Friday, 10 January 2014

HDFS:“Moving Computation is Cheaper than Moving Data”

The Hadoop Distributed File System (HDFS) is a distributed file system designed to run on commodity hardware. It has many similarities with existing distributed file systems.HDFS is highly fault-tolerant and is designed to be deployed on low-cost hardware. HDFS is designed to store very large data sets reliably, and to stream those data sets at high bandwidth to user applications. By distributing storage and computation across many servers, the resource can grow with demand while remaining economical at every size.

Key HDFS Features:
  • Scale-Out Architecture - Add servers to increase capacity.
  • High Availability - Serve mission-critical workflows and applications.
  • Load Balancing - Place data intelligently for maximum efficiency and utilization.
  • Security: POSIX-based file permissions for users and groups with optional LDAP integration
  • Fault Tolerance - Automatically and seamlessly recover from failures. Hardware failure is the norm rather than the exception. An HDFS instance may consist of hundreds or thousands of server machines, each storing part of the file system’s data. The fact that there are a huge number of components and that each component has a non-trivial probability of failure means that some component of HDFS is always non-functional. Therefore, detection of faults and quick, automatic recovery from them is a core architectural goal of HDFS.
  • Flexible Access - Multiple and open frameworks for serialization and file system mounts Applications that run on HDFS have large data sets. A typical file in HDFS is gigabytes to terabytes in size. Thus, HDFS is tuned to support large files. It should provide high aggregate data bandwidth and scale to hundreds of nodes in a single cluster. It should support tens of millions of files in a single instance.
  • Tunable Replication -
    Multiple copies of each file provide data protection and computational performance HDFS is designed to reliably store very large files across machines in a large cluster. It stores each file as a sequence of blocks; all blocks in a file except the last block are the same size. The blocks of a file are replicated for fault tolerance. The block size and replication factor are configurable per file. An application can specify the number of replicas of a file. The replication factor can be specified at file creation time and can be changed later. Files in HDFS are write-once and have strictly one writer at any time.
  • Simple Coherency Model - HDFS applications need a write-once-read-many access model for files. A file once created, written, and closed need not be changed. This assumption simplifies data coherency issues and enables high throughput data access. A MapReduce application or a web crawler application fits perfectly with this model. There is a plan to support appending-writes to files in the future.

Working of HDFS


Every HDFS cluster is comprised of a NameNode and DataNodes. NameNode is the node which manages the cluster metadata and DataNodes are the nodes that store the data. Files and directories are represented on the NameNode by inodes. Inodes record attributes like permissions, modification and access times, or namespace and disk space quotas.

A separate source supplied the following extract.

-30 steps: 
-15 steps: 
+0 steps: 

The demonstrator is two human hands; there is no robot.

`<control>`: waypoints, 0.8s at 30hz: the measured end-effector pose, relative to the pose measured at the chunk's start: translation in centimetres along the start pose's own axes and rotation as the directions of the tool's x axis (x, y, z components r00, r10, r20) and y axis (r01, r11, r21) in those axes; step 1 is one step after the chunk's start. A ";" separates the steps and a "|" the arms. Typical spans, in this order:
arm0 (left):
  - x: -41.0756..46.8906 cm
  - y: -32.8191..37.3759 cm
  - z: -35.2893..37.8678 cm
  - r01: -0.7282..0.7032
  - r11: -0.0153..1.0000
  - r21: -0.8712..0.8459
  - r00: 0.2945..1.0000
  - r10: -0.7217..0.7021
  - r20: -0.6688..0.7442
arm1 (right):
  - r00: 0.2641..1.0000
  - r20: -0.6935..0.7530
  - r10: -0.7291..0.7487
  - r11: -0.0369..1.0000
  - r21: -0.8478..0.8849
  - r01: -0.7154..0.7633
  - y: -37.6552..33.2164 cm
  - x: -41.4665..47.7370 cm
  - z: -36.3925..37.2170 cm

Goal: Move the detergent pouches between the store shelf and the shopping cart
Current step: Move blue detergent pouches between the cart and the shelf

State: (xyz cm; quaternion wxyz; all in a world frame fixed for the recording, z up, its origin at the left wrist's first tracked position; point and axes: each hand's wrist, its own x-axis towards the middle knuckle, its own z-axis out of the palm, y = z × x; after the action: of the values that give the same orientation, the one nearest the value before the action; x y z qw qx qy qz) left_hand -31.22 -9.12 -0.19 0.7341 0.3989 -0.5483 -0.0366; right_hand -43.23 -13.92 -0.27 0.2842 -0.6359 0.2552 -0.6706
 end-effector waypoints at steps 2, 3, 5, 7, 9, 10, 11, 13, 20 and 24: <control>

The file content is split into large blocks (generally 128 megabytes), and each block of the file is replicated at multiple DataNodes. The blocks are stored on the local file system on the datanodes. The Namenode actively monitors the number of replicas of a block. When a replica of a block is lost due to a DataNode failure or disk failure, the NameNode creates another replica of the block. The NameNode maintains the namespace tree and the mapping of blocks to DataNodes, holding the entire namespace image in RAM.

The NameNode does not directly send requests to DataNodes. It sends instructions to the DataNodes by replying to heartbeats sent by those DataNodes. The instructions include commands to: replicate blocks to other nodes, remove local block replicas, re-register and send an immediate block report, or shut down the node.

Here is litle bit more about NameNodes and DataNodes.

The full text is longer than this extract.